After a few runs you'll have a set of files like
scores_200.csv
scores_400.csv
...
scores_1000.csv
(note that 100 AB comparisons counts as 200, because we keep track of comparisons per image)
Now you can use compare_scorefiles.py
:
python compare_scorefiles.py --help
usage: Compare a series of scorefiles [-h] -d DIRECTORY [-n] [-s SCORES] [-m MODEL_SCOREFILE]
options:
-h, --help show this help message and exit
-d DIRECTORY, --directory DIRECTORY
Top level directory
-n, --no_plot Don't show a graph
-s SCORES, --scores SCORES
Filename of scores file (relative to top level directory)
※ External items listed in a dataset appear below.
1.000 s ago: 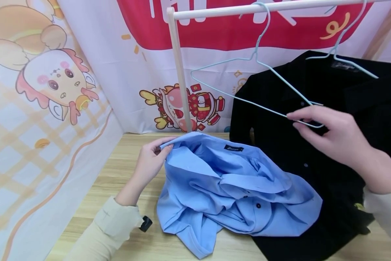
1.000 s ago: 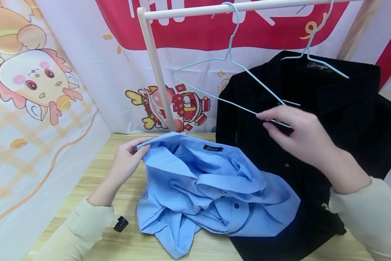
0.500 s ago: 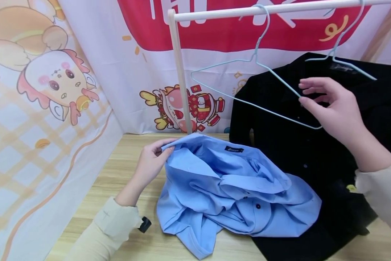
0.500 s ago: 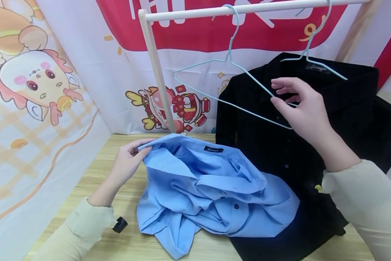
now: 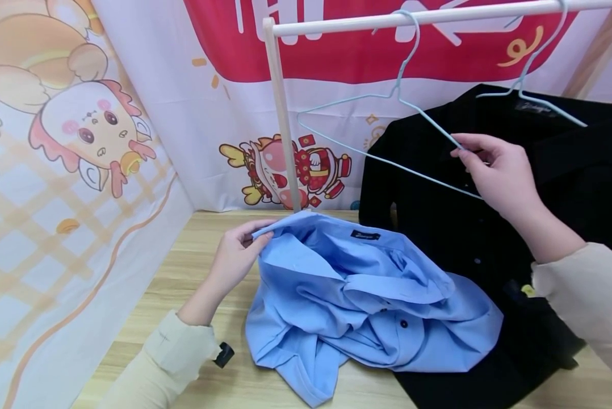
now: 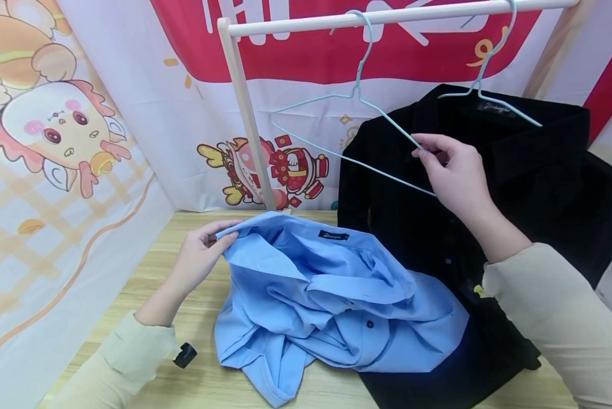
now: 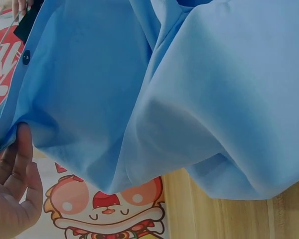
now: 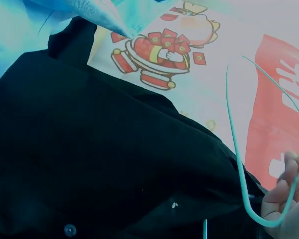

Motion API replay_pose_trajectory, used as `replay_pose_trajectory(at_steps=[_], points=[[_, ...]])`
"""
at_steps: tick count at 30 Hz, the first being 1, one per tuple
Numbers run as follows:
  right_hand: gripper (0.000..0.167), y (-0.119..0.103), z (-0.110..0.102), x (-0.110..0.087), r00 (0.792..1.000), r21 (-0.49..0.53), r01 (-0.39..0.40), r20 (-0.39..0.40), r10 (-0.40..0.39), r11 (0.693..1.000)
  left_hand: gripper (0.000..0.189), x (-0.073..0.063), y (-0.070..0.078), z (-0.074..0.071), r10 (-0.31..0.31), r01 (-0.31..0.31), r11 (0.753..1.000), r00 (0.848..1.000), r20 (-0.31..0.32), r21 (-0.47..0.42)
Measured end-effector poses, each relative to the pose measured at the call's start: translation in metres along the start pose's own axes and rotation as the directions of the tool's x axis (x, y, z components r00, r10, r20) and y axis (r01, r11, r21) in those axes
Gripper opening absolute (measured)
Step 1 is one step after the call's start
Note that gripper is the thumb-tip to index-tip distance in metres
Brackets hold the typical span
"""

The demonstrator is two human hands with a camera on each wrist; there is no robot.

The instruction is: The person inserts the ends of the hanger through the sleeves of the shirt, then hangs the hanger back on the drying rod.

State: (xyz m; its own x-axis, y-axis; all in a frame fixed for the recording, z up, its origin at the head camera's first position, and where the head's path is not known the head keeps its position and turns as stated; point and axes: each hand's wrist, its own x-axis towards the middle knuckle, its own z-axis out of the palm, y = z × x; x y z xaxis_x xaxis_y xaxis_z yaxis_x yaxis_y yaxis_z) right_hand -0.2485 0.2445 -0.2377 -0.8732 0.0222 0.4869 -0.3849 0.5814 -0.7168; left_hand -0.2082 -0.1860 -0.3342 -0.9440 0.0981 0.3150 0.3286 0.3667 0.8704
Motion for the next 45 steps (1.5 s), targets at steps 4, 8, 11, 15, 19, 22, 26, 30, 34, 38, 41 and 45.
replay_pose_trajectory(at_steps=[4,8,11,15,19,22,26,30,34,38,41,45], points=[[0.031,-0.002,0.003,-0.001,0.997,0.042,0.034,-0.069,-0.031,0.999,0.029,0.000,-0.002,0.001,-0.005,0.005,1.000,1.000,0.003,0.001],[0.030,-0.001,0.002,-0.003,0.994,0.089,0.053,-0.100,-0.044,0.995,0.029,0.000,-0.003,0.002,-0.004,0.004,1.000,1.000,0.002,-0.001],[0.029,0.001,0.000,-0.005,0.993,0.120,0.054,-0.110,-0.040,0.991,0.029,0.000,-0.003,0.002,-0.004,0.004,1.000,1.000,0.003,-0.002],[0.029,0.003,-0.003,-0.007,0.991,0.157,0.067,-0.124,-0.047,0.985,0.029,0.000,-0.004,0.003,-0.010,0.010,1.000,1.000,-0.001,0.002],[0.029,0.005,-0.007,-0.010,0.989,0.161,0.076,-0.140,-0.053,0.984,0.029,0.000,-0.003,0.003,-0.014,0.014,1.000,1.000,-0.002,0.010],[0.029,0.007,-0.011,-0.012,0.987,0.164,0.076,-0.151,-0.051,0.983,0.030,0.000,-0.002,0.003,-0.012,0.012,1.000,1.000,-0.002,0.012],[0.029,0.008,-0.017,-0.016,0.986,0.177,0.075,-0.161,-0.046,0.981,0.030,0.000,-0.002,0.003,-0.009,0.009,1.000,1.000,-0.004,0.010],[0.030,0.010,-0.025,-0.024,0.987,0.188,0.058,-0.160,-0.028,0.981,0.030,0.000,-0.002,0.003,-0.005,0.005,1.000,1.000,-0.006,0.013],[0.031,0.014,-0.034,-0.033,0.986,0.164,0.052,-0.166,-0.024,0.985,0.029,0.001,-0.002,0.003,-0.001,0.001,1.000,1.000,-0.008,0.011],[0.033,0.019,-0.041,-0.043,0.984,0.125,0.055,-0.176,-0.032,0.991,0.029,0.001,-0.003,0.004,0.004,-0.004,1.000,1.000,-0.010,0.005],[0.034,0.022,-0.045,-0.051,0.984,0.102,0.042,-0.174,-0.024,0.994,0.029,0.001,-0.003,0.004,0.006,-0.006,1.000,1.000,-0.009,0.000],[0.035,0.025,-0.049,-0.061,0.986,0.078,0.021,-0.167,-0.008,0.997,0.030,0.001,-0.004,0.004,0.004,-0.004,1.000,1.000,-0.006,-0.007]])
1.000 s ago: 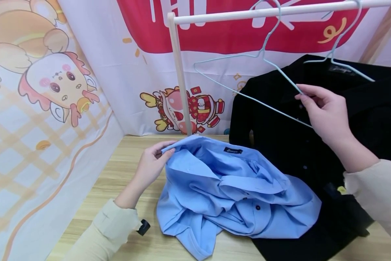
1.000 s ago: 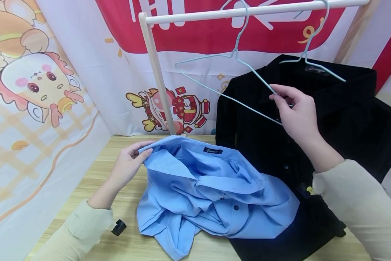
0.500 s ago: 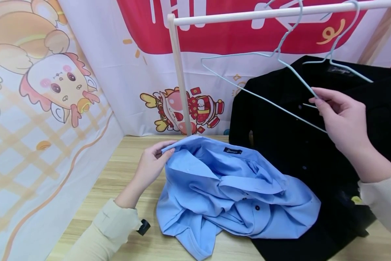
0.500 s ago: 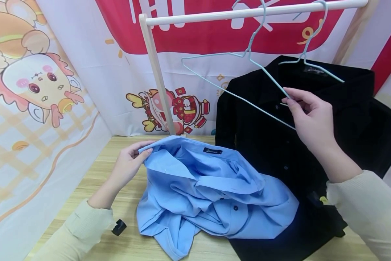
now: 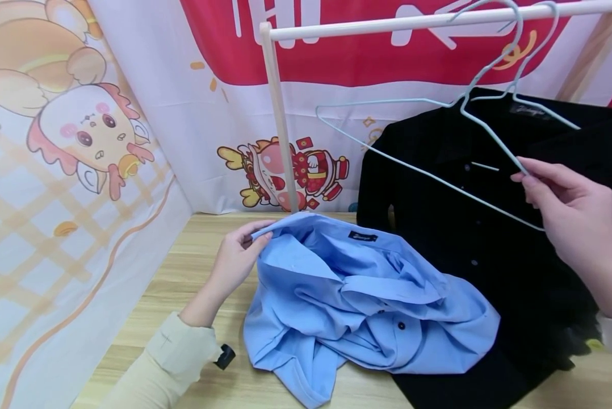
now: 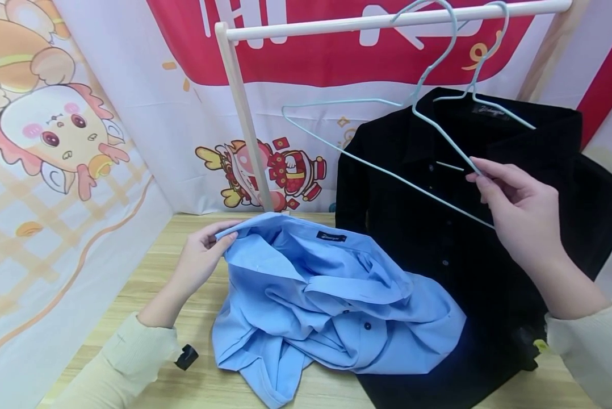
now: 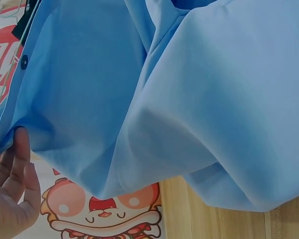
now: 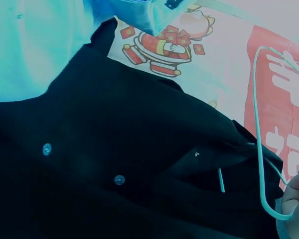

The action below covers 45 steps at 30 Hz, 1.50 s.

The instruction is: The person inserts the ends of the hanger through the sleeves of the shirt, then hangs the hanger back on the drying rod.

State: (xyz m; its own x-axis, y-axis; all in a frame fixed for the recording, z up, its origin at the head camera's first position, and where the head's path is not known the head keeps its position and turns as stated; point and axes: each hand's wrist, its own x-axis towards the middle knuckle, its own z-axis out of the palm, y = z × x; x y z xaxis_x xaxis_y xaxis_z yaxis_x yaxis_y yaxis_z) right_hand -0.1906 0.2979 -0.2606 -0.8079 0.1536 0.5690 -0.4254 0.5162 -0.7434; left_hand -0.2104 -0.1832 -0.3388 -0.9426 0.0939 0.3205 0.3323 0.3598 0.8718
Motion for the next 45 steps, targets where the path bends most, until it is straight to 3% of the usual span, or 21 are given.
replay_pose_trajectory(at_steps=[9,18,25,32,45], points=[[0.034,0.008,-0.009,-0.024,0.998,-0.015,-0.048,0.041,0.048,0.999,0.028,0.001,0.000,0.000,0.009,-0.009,1.000,1.000,-0.011,-0.014],[0.033,0.019,-0.015,-0.046,0.998,0.001,0.009,0.063,-0.009,1.000,0.029,-0.001,0.002,0.001,-0.006,0.006,1.000,1.000,-0.010,0.000],[0.032,0.027,-0.024,-0.055,0.994,0.043,0.063,0.086,-0.067,0.997,0.028,0.001,0.002,0.001,-0.023,0.025,0.999,0.998,-0.062,0.029],[0.034,0.035,-0.028,-0.066,0.988,0.013,0.047,0.146,-0.048,0.999,0.031,0.002,0.005,0.001,-0.022,0.026,0.999,0.996,-0.085,0.046],[0.036,0.040,-0.022,-0.078,0.959,-0.056,-0.005,0.283,0.021,0.998,0.029,0.002,0.012,0.002,0.070,-0.073,0.997,0.989,-0.127,-0.021]])
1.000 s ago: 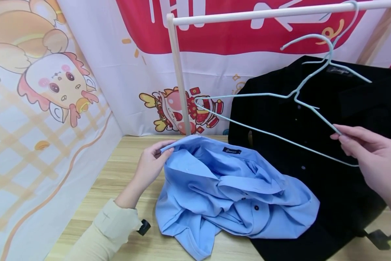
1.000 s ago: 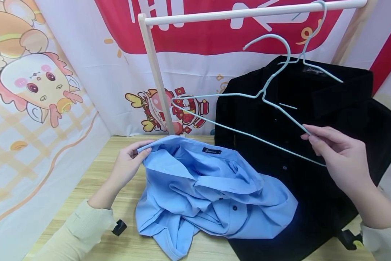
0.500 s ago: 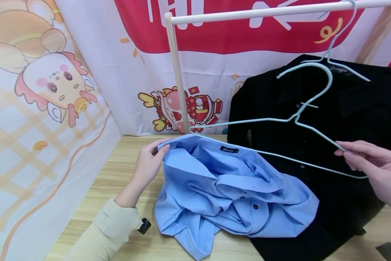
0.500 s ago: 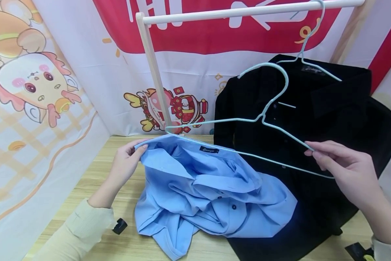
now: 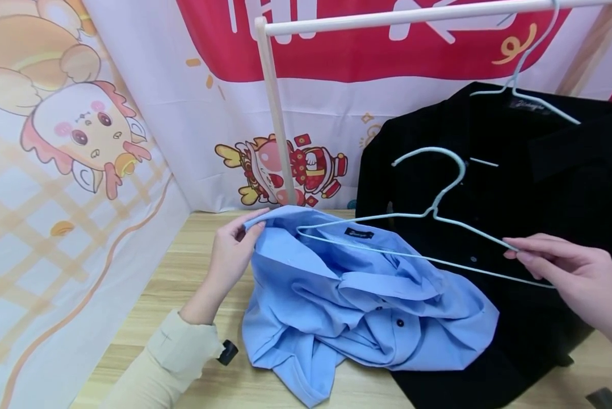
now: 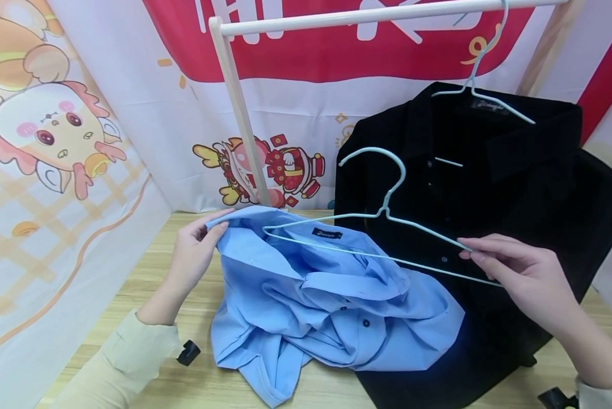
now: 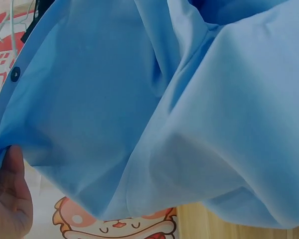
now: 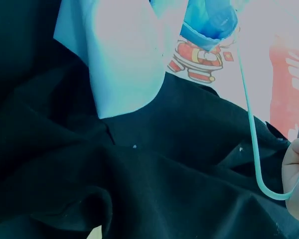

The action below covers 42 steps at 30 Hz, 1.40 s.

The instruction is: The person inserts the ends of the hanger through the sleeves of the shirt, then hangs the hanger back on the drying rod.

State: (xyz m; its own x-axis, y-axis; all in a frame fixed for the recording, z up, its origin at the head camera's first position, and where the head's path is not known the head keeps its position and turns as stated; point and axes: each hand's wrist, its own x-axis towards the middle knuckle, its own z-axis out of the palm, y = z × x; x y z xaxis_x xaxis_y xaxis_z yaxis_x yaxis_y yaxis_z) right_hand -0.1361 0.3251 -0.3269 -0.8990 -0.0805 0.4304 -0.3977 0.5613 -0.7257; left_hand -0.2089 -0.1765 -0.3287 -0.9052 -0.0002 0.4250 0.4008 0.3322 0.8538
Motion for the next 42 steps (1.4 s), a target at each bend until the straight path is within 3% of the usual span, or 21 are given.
replay_pose_trajectory(at_steps=[11,17,28,33,37,42], points=[[0.027,-0.017,0.026,0.003,0.994,-0.034,-0.052,0.091,0.055,0.998,0.027,-0.004,0.006,0.004,0.071,-0.072,0.993,0.997,-0.014,-0.090],[0.029,-0.031,0.039,0.006,0.986,0.024,-0.102,0.132,0.098,0.994,0.027,-0.011,0.011,0.008,0.140,-0.143,0.982,0.990,-0.033,-0.127],[0.031,-0.044,0.069,0.000,0.989,0.096,-0.018,0.145,0.004,0.995,0.030,-0.024,0.019,0.015,0.214,-0.212,0.962,0.977,-0.006,-0.174],[0.030,-0.048,0.084,-0.002,0.988,0.130,-0.026,0.155,0.005,0.991,0.033,-0.030,0.022,0.019,0.218,-0.223,0.950,0.975,-0.049,-0.218],[0.032,-0.056,0.091,-0.002,0.994,0.189,0.018,0.103,-0.038,0.982,0.034,-0.031,0.032,0.019,0.264,-0.289,0.923,0.956,-0.128,-0.254],[0.037,-0.066,0.091,-0.002,0.994,0.367,0.111,-0.026,-0.109,0.923,0.034,-0.030,0.050,0.018,0.388,-0.423,0.870,0.905,-0.177,-0.255]])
-m MODEL_SCOREFILE, --model_scorefile MODEL_SCOREFILE
Plot comparison with model scorefile
Again, you should just need to specify DIRECTORY
to get a graph like this (this example is for an example which has had lots of runs!):
The x axis is the number of comparisons, and the y axis is the spearman rank correlation between the scores before and after the run. Spearman rank correlation is a measure of how well correlated the ordering of a set of values is. So the images are lined up in order from highest scoring to lowest scoring, before and after the set of AB comparisons, and the ranking is compared. A value of 1 corresponds to the same order, 0 to uncorrelated, and -1 to reversed order.
As you train the database through your AB comparison, you expect the ranking to become gradually more stable as the images get 'sorted out'. If the ranking is changing less during a run, the spearman value will get closer to 1. So you are looking for it to plateau (roughly), as can be seen from around 4000-6000 in this example.
The scores file is a json file holding a single python dictionary. The dictionary is of the form:
{
"ImageRecords": {
"[imagepath relative to top level directory]": {
"relative_filepath": "[imagepath relative to top level directory]", # yes, repeated
"score": 1.3069393352445966, # the score
"comparisons": 3 # the number of times this image has been compared
},
#...for all images...
},
"Metadata": {}
}
The scores are updated using Elo ratings with k = 0.7
:
delta = winner.score - loser.score
p = 1.0/(1.0+math.pow(10,-delta))
winner.score += (1-p) * k_fac * self.k
loser.score -= (1-p) * k_fac * self.k
k = 0.7
and k_fac = 1.0
by default.
If you set weight_by_speed
to true, then the speed with which you make your decision will be taken into account -
quick decisions will be weighted more than slow ones (you had to think, so maybe it's close...). The weighting is
given by k_fac = default_seconds / time_taken
, with k_fac
clamped within (weight_min, weight_max)
.
Default seconds should be your typical decision time (given at the end of each run)
In theory, a set of N images can be fully ordered in approximately X=ln(2).N.(ln(N)-1)
comparisons.
This result can be obtained by considering adding a new image to a set of n
images. By comparing with an image in the middle, its position can be placed in one half or the other;
so the number of comparisons required is log2(n)
. Apply a continuum approximation, and the total number of comparisons is given by the integral of log2(n)
from n=1
to n=N
.
So comparisons per image is X/N = ln(2).(ln(N)-1)
.
N | X | X/N |
---|---|---|
100 | 250 | 2.5 |
1000 | 4100 | 4.1 |
10000 | 57000 | 5.7 |
100000 | 730000 | 7.3 |
In practice, with human consistency 75-85% (depending on variation in the dataset) this number might be multiplied by 1.5 - 2.0 (allowing each 'wrong' response to be cancelled by an additional right response).
One way of thinking is that each image should be compared 1.5-2 x X/N
times. The stats output at the end of a run will help!